Task directions:
Quote, with no changes, the lines that run from the top of the material to the line with "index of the", both included.

Information provided:
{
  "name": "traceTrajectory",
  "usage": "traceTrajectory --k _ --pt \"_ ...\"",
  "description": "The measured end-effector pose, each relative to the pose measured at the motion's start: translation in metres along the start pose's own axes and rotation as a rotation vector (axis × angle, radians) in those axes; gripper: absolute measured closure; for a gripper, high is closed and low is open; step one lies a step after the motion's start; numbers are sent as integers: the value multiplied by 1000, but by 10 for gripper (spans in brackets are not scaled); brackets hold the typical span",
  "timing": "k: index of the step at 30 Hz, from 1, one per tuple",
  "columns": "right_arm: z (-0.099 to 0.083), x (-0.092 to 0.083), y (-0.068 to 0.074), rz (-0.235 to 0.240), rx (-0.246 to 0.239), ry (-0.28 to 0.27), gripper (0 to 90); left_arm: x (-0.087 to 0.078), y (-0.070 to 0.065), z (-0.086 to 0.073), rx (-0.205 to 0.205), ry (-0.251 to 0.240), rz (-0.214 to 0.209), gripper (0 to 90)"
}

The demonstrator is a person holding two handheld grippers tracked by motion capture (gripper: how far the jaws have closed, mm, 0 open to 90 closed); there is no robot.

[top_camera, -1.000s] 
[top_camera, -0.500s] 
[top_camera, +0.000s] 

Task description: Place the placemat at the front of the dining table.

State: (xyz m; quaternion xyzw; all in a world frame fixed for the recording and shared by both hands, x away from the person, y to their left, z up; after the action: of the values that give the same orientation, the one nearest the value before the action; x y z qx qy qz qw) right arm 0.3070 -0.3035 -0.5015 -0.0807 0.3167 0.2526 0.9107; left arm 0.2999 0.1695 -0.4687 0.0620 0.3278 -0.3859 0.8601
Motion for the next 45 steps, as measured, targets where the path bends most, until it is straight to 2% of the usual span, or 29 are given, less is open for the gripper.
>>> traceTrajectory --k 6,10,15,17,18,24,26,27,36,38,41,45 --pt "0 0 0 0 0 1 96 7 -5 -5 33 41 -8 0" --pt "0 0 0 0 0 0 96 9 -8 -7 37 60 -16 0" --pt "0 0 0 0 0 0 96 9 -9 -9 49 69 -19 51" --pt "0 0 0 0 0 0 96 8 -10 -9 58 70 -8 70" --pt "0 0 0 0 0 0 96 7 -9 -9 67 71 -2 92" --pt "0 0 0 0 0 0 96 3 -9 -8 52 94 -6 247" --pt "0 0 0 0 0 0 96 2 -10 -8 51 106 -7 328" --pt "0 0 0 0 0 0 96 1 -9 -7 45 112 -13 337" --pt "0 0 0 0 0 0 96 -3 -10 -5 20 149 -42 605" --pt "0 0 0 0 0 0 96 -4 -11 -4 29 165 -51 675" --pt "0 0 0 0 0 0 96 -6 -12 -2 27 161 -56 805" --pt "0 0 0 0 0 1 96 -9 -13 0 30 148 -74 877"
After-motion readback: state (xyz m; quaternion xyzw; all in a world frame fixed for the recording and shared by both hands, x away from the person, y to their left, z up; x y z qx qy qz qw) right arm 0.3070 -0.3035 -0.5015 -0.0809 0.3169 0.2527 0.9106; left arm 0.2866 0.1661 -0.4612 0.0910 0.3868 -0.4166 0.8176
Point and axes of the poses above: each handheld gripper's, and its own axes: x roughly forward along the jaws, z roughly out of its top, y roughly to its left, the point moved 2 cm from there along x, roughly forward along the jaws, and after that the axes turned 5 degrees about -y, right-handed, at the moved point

Problem solution:
{
  "name": "traceTrajectory",
  "usage": "traceTrajectory --k _ --pt \"_ ...\"",
  "description": "The measured end-effector pose, each relative to the pose measured at the motion's start: translation in metres along the start pose's own axes and rotation as a rotation vector (axis × angle, radians) in those axes; gripper: absolute measured closure; for a gripper, high is closed and low is open; step one lies a step after the motion's start; numbers are sent as integers: the value multiplied by 1000, but by 10 for gripper (spans in brackets are not scaled); brackets hold the typical span",
  "timing": "k: index of the step at 30 Hz, from 1, one per tuple",

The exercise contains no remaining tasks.